José was another victim of Trump’s Remain in Mexico program, which has turned back tens of thousands of asylum seekers at the border since it was introduced in March. Forced to return to already crowded cities, many have fallen victim to organized crime. People have been raped and killed. José himself was kidnapped and extorted.
It made the reunion at Dulles international airport, 30 miles west of Washington DC, particularly emotional.
“I was very, very happy. I couldn’t believe it. I was shaking. I felt my stomach jumping from nerves,” Marta said. She was at the airport with one of José’s sisters and one of his brothers – all four of his siblings are already in the US, having fled gang violence back home. They brought balloons, two of them yellow with smiley faces. José’s flight was delayed, and they waited there patiently for two hours.
“There were many, many tears,” Marta said of her son’s arrival. “We both got chills when we hugged.”
When they got back to Marta’s apartment José was feeling sick. Marta made him tea, rubbed his chest and eased him to sleep. The next morning he had perked up. He was ready for his favorite meal: pupusas, a Salvadoran flatbread, cooked by Marta. José ate them for breakfast. A lot of them.
The Guardian visited José, Marta and the rest of the family in a Virginia suburb on the day of his return. José’s sisters couldn’t stop hugging him. Marta was still in tears of relief. She moved to the US before José, and provided for him by sending money to El Salvador. His siblings had followed but, concerned about José’s condition, Marta made the difficult decision to leave him at home, where he was cared for by his grandmother, then his cousin.
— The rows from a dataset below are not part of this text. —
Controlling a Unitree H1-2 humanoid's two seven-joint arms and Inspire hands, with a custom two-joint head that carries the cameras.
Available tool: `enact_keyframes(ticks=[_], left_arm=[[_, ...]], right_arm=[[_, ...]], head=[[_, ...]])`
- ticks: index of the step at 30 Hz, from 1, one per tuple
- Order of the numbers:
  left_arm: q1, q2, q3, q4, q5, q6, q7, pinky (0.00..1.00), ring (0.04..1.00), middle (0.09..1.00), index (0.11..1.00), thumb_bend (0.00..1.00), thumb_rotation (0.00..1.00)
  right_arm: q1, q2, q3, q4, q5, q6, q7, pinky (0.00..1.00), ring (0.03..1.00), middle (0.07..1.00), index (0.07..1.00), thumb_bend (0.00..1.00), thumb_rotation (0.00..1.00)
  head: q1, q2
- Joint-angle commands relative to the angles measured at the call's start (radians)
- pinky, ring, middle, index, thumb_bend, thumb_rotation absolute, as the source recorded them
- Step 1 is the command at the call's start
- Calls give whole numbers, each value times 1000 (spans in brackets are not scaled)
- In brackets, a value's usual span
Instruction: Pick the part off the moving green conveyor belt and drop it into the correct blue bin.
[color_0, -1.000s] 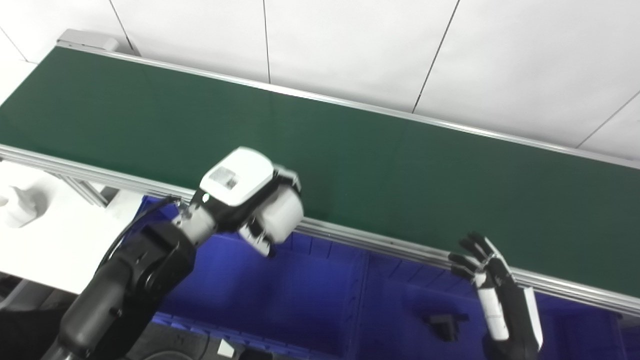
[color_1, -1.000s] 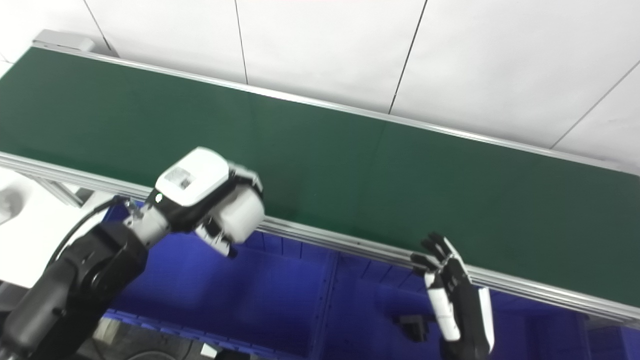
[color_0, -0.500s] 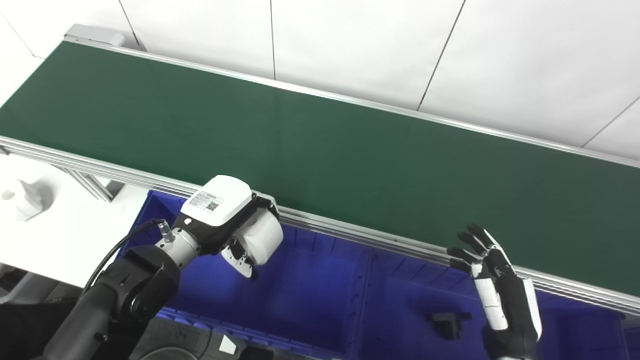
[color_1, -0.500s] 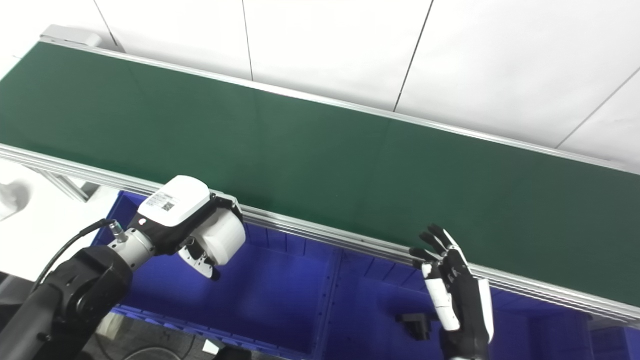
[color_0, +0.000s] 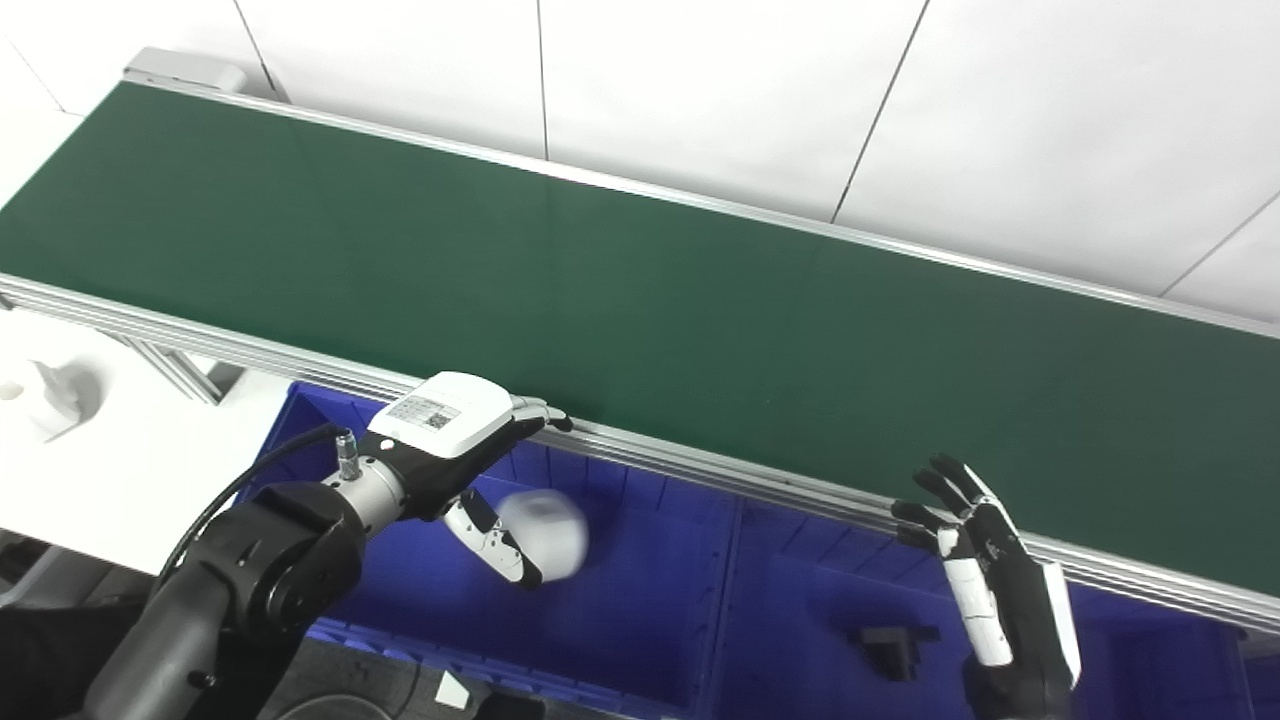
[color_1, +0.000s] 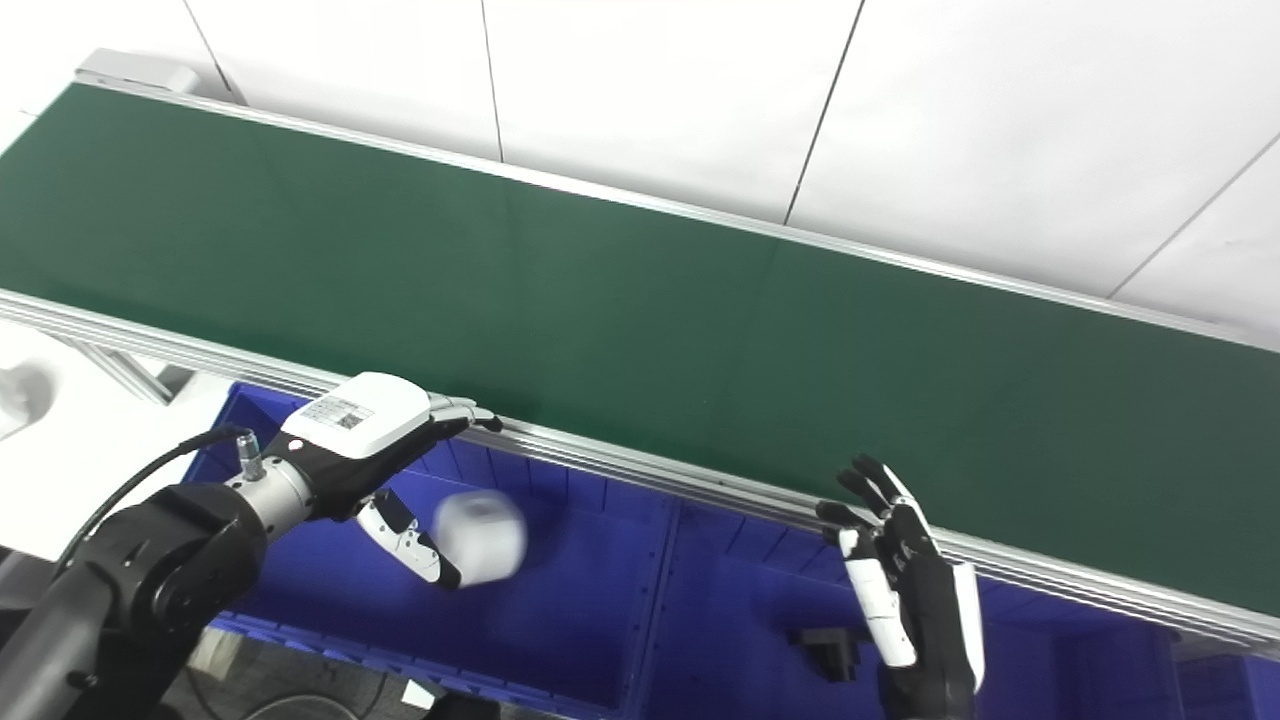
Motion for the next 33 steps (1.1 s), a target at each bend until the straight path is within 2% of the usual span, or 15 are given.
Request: enact_keyframes(ticks=[1,5,8,10,13,14,15,16,17,18,19,22,24,27,33], left_arm=[[-11,3,12,-33,0,6,9,807,864,884,860,921,471],[-8,-3,25,-48,-26,4,25,793,856,870,847,915,466],[6,-31,60,-55,-121,-11,91,764,829,849,831,926,482],[16,-53,84,-67,-196,-6,117,743,823,851,833,927,529],[43,-136,125,-120,-351,56,143,709,831,881,861,897,568],[50,-155,134,-132,-386,73,150,699,840,894,868,898,589],[63,-186,148,-133,-451,76,172,695,843,899,871,898,596],[72,-207,158,-133,-498,76,189,731,867,912,880,861,614],[83,-248,173,-124,-583,85,211,744,875,916,883,848,620],[91,-275,183,-116,-644,91,225,813,909,936,894,837,636],[98,-307,194,-107,-707,103,240,852,927,950,907,816,660],[114,-368,213,-93,-829,152,276,872,944,963,926,800,693],[119,-397,211,-74,-867,176,301,863,948,971,952,798,739],[119,-401,201,-30,-906,168,321,866,942,973,965,783,740],[120,-342,191,51,-959,129,328,870,941,965,956,790,699]], right_arm=[[6,-3,1,-32,-3,-9,6,679,723,834,860,657,781],[7,-2,7,-35,-13,-7,6,670,719,835,862,641,764],[8,2,13,-37,-23,-4,2,665,718,834,863,638,751],[8,9,19,-38,-31,-3,0,656,719,834,860,651,747],[7,25,40,-39,-51,3,-1,650,723,835,861,669,749],[7,29,46,-39,-59,5,-2,653,723,837,866,659,758],[6,41,57,-30,-78,3,-9,653,723,838,867,656,762],[5,49,64,-23,-92,2,-14,660,721,835,871,668,780],[5,61,75,-10,-115,-5,-23,662,721,834,872,672,786],[5,71,84,0,-132,-10,-29,658,718,834,871,689,808],[5,86,96,14,-148,-16,-38,659,717,832,867,709,819],[2,126,124,46,-175,-29,-60,672,723,830,862,730,819],[1,151,141,61,-198,-31,-77,678,728,827,857,745,811],[-1,180,167,79,-237,-38,-103,637,715,826,850,788,834],[-8,213,209,100,-309,-42,-145,593,686,820,847,764,859]], head=[[0,0],[-4,-1],[-18,-2],[-48,-2],[-136,-5],[-136,-5],[-222,-15],[-222,-15],[-289,-30],[-300,-32],[-359,-47],[-428,-66],[-468,-78],[-510,-86],[-594,-109]])
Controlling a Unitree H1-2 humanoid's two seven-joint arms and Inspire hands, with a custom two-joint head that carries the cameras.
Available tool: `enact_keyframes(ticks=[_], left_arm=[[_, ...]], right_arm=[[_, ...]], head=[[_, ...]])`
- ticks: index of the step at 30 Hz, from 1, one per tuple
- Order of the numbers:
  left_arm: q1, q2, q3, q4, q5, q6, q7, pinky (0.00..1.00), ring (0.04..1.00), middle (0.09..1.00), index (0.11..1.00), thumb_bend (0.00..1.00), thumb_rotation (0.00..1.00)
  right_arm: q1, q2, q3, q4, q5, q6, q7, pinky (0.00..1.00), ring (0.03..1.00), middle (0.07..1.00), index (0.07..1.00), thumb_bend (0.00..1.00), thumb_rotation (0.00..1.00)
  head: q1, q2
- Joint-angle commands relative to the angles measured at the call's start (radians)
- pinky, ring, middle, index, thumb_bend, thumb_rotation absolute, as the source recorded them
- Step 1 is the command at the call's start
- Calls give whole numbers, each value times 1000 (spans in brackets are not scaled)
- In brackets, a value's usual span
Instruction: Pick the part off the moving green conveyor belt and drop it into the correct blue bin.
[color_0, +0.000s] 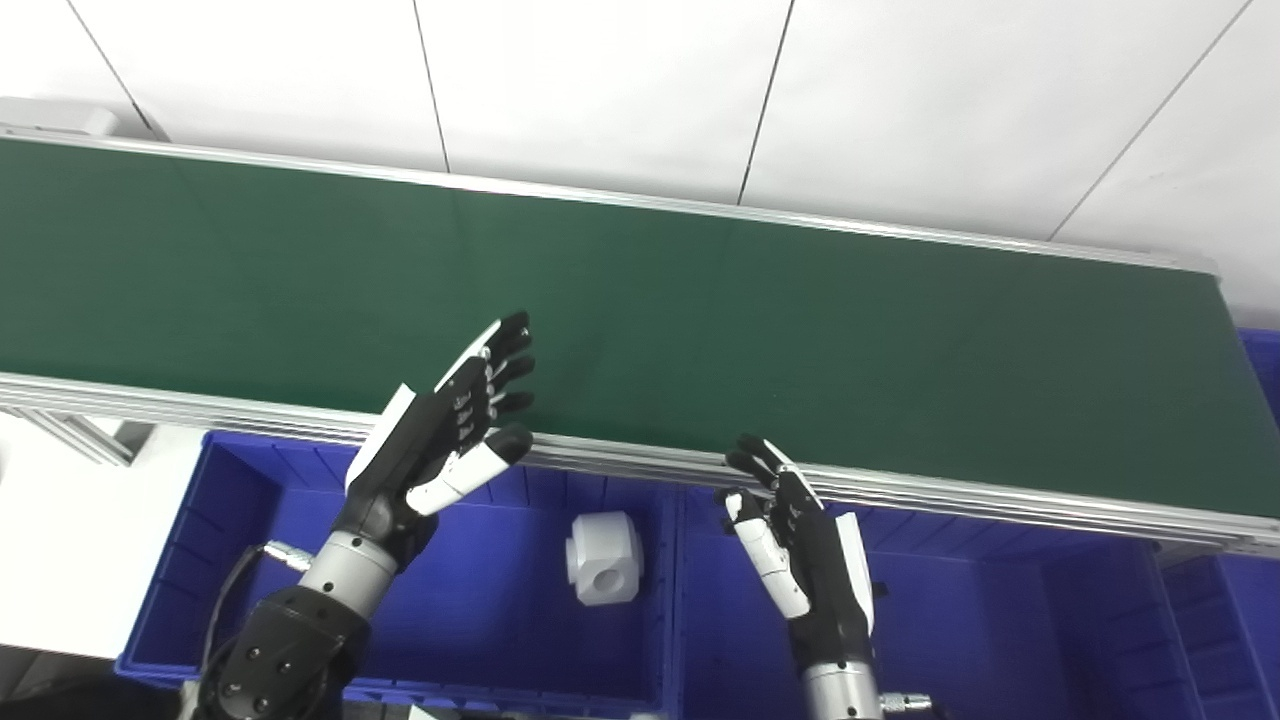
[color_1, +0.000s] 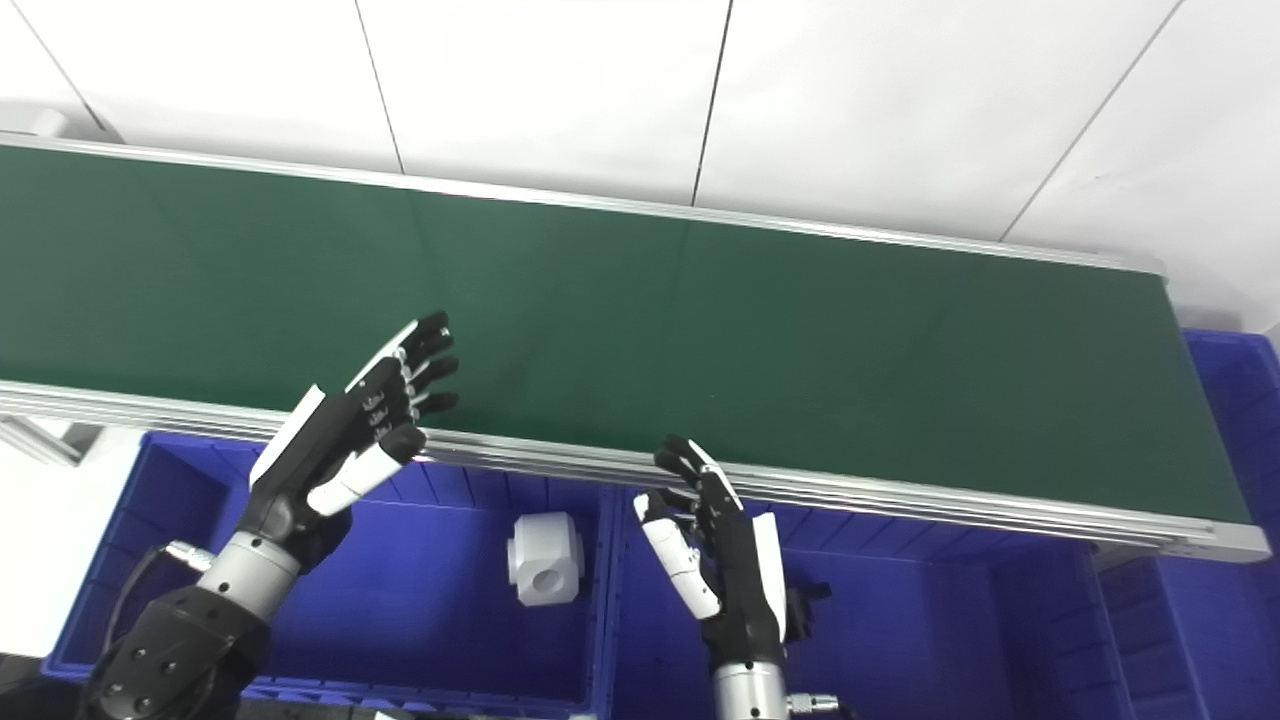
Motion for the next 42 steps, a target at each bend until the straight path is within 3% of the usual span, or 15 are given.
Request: enact_keyframes(ticks=[1,6,17,20,24,26,28,30,32,35,38,42], left_arm=[[-10,17,3,9,-33,-44,14,880,947,967,958,779,685],[-16,53,-4,60,-67,-84,15,903,957,973,967,722,647],[-17,90,-12,92,-90,-131,27,916,969,955,960,709,607],[-19,107,11,85,-115,-143,29,919,965,955,959,706,629],[-39,124,91,68,-212,-150,39,947,972,967,984,663,644],[-50,127,118,68,-226,-157,53,992,996,983,997,666,652],[-50,122,122,77,-195,-175,76,890,935,932,949,670,685],[-47,121,108,111,-197,-203,66,876,924,921,931,638,669],[-44,124,87,146,-215,-227,45,980,980,972,983,593,645],[-42,127,65,165,-210,-252,44,998,987,981,994,604,636],[-39,125,56,171,-176,-264,65,934,950,954,971,651,628],[-32,115,48,167,-128,-278,95,921,930,932,944,695,605]], right_arm=[[-7,32,26,-5,-12,-41,-21,591,685,822,851,769,855],[-17,49,30,19,2,-39,-29,576,692,824,850,791,834],[-43,37,40,75,-15,-63,-52,541,682,822,840,785,859],[-52,44,52,92,-33,-57,-63,565,692,831,839,785,876],[-66,56,62,126,-50,-61,-86,645,727,835,837,769,865],[-73,58,65,139,-52,-61,-93,654,734,839,836,786,880],[-79,58,66,147,-48,-64,-96,661,737,835,837,777,877],[-82,58,68,151,-43,-68,-100,677,748,832,839,779,871],[-80,58,70,147,-43,-66,-102,670,740,827,836,774,870],[-76,54,69,136,-41,-61,-99,650,730,830,835,774,870],[-73,47,69,126,-43,-58,-95,650,730,842,840,776,887],[-65,36,68,108,-40,-57,-92,643,717,833,836,784,898]], head=[[-26,-4],[-60,-7],[-102,-24],[-179,-40],[-239,-53],[-241,-54],[-241,-54],[-240,-51],[-232,-47],[-210,-41],[-195,-37],[-154,-30]])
After José arrived in El Paso and was sent back to Mexico, he lost touch with his family. He had no money, no phone and no real understanding of where he was, and was eventually taken in by the Buen Pastor shelter, in a rundown area of Juárez, Mexico.
José had been living at the shelter for weeks before he came to the attention of immigration advocates working at the border. The Guardian first met José at Buen Pastor in July, when his lawyers were in the process of arguing he should not be forced to stay in Mexico alone.
Department of Homeland Security regulations, José’s lawyers argue, say people with mental disabilities, and people from populations deemed at risk, such as those from the LGBTQ community or people with physical disabilities, should not be subject to the Remain in Mexico program.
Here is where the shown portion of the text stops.